> _PROBLEM REQUIREMENTS_: The word "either" may appear in some of the lines below. State how many lines contain it, and write only that number.

== INPUT MATERIAL

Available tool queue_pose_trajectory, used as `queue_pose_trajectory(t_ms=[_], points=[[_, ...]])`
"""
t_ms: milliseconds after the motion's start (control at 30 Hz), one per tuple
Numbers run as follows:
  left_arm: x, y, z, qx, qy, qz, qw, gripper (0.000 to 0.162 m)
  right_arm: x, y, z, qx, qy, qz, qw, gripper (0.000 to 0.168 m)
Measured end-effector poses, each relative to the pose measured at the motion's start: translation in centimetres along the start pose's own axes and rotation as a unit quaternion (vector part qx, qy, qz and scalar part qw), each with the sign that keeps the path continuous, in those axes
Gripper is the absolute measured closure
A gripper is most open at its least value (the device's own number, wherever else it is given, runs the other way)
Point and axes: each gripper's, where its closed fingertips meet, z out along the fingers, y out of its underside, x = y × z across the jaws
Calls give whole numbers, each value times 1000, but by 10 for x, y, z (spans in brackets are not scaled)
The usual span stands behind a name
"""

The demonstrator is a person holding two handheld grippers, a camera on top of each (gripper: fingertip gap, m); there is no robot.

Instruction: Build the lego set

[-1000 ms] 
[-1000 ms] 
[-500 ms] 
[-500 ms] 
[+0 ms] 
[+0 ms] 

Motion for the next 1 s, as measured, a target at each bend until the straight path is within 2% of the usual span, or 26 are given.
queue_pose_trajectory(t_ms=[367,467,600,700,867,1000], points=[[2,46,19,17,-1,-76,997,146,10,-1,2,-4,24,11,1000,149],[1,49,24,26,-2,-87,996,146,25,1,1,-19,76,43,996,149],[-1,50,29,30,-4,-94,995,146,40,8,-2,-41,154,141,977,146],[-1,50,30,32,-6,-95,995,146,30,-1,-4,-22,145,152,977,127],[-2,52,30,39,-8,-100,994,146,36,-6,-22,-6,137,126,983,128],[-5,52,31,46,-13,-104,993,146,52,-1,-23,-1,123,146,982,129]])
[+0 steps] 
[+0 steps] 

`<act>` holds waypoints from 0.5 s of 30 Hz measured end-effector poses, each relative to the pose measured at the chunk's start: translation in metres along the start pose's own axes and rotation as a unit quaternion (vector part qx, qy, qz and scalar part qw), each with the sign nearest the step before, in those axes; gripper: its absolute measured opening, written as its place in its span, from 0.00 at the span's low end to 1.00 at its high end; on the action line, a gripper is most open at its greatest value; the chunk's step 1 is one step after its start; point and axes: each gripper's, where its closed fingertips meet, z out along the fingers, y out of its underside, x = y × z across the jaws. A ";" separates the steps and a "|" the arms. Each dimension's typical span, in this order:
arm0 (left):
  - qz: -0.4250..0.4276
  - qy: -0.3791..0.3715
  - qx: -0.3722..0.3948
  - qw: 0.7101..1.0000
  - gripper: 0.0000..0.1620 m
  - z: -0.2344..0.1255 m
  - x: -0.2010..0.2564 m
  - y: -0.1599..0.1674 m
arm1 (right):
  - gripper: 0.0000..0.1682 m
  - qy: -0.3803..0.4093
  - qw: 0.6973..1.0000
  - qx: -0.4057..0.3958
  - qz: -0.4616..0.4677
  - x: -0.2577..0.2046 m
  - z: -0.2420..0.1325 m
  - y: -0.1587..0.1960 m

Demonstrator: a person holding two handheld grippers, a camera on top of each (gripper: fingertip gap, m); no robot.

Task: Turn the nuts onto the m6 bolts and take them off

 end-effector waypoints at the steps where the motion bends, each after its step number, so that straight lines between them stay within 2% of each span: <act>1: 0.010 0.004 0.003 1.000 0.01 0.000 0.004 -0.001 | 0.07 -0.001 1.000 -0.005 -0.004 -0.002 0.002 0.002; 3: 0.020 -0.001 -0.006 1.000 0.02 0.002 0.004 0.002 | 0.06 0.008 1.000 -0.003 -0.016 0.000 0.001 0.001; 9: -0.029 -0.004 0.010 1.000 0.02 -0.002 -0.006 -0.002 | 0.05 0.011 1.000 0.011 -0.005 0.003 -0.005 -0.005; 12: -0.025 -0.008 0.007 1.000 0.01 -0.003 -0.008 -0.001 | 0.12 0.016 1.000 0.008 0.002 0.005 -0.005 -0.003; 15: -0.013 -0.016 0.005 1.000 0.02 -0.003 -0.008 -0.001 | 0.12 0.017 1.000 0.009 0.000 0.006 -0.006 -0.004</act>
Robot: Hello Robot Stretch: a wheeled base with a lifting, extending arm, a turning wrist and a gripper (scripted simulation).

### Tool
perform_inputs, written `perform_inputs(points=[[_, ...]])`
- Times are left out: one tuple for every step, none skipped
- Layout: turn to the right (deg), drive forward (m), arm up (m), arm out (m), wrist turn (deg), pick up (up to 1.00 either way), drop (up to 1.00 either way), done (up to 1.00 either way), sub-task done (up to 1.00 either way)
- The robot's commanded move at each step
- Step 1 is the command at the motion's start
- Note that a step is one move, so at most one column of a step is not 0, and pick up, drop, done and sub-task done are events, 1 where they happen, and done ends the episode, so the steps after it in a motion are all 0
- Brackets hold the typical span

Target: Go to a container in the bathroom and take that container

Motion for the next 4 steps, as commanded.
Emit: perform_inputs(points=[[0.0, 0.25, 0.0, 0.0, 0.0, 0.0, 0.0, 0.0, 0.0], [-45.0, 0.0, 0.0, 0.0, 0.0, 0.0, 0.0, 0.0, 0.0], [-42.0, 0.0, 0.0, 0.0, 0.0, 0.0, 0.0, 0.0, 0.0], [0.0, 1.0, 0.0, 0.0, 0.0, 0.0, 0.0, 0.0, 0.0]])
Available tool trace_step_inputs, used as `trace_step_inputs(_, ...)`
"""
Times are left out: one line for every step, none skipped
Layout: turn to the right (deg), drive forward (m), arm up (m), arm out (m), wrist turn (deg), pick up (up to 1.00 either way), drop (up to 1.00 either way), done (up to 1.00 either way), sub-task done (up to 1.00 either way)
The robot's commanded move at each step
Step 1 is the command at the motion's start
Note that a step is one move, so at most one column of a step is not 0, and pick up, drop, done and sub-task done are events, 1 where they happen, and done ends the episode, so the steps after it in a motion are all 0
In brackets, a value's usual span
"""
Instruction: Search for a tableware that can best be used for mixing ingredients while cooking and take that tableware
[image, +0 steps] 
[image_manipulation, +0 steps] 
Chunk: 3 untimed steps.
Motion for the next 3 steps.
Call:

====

> _RESPONSE AREA_: 2